Un bras de fer inexplicable

Une plainte distincte a été déposée auprès du doyen des juges du premier cabinet du Tribunal de première instance de Libreville pour faux, usage de faux et usurpation de titre contre le chef présumé des squatters, sieur Michel Moudaba, qui n’aurait de cesse de tirer à boulets rouge sur les détenteurs du titre foncier de la parcelle sur laquelle il s’est installé en toute illégalité. Ce dernier agirait au nom d’un collectif restreint de sept à huit personnes, dont certaines se seraient livrées à la revente illégale de parcelles à des expatriés, en ajoutant l’escroquerie à l’occupation frauduleuse.

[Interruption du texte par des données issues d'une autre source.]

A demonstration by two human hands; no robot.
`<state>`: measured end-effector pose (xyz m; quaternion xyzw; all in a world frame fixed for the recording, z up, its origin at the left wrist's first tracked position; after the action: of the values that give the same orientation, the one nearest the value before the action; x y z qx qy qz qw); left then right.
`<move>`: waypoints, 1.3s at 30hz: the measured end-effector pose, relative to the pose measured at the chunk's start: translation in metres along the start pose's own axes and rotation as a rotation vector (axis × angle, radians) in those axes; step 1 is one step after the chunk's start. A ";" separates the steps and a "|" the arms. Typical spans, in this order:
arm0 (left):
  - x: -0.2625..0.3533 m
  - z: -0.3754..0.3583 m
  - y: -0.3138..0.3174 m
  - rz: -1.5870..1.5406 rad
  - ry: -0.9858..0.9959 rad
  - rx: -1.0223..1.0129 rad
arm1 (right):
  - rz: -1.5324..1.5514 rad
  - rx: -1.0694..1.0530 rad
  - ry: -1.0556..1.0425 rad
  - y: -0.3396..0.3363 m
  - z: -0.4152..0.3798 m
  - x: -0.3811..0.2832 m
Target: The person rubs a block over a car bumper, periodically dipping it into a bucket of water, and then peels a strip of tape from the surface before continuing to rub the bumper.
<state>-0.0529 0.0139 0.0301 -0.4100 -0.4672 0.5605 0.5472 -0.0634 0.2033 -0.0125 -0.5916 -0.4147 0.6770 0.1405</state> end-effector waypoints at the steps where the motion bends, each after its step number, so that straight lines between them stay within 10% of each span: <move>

Pourtant, la communauté musulmane du Gabon a, dès le déclenchement de l’affaire, clairement exprimé sa volonté de ne pas jeter à la rue les occupants illégaux, mais de les rencontrer, de les recenser et de leur proposer une cession encadrée des espaces occupés, moyennant des coûts sociaux forfaitaires. Une solution inspirée par l’esprit de conciliation, qui aurait pu constituer un précédent vertueux en matière de résolution des conflits fonciers. Mais cette main tendue se heurte à une résistance pour le moins curieuse.

Cette situation de blocage est d’autant plus paradoxale que cette parcelle, issue de l’ordonnance n°00000005/PR/2012 du 13 février 2012 et ratifiée par la loi n°003/2012 du 13 août 2012, abrite également un commissariat de police. Celui-ci, loin d’être un squat, s’est régulièrement enregistré à la suite d’un appel de la communauté musulmane, en démontrant que le droit peut être respecté lorsqu’il est reconnu.

La réalisation des projets structurants mise à rude épreuve

Au-delà du présent contentieux, les enjeux sont considérables. La Communauté musulmane du Gabon porte sur cet espace des projets structurants: université, jardin d’enfants, centre hospitalier, clinique et autres infrastructures à vocation éducative et sociale. Autant d’équipements destinés non pas à une élite confessionnelle, mais à l’ensemble de la société gabonaise. Leur blocage constitue une perte sèche pour l’intérêt général.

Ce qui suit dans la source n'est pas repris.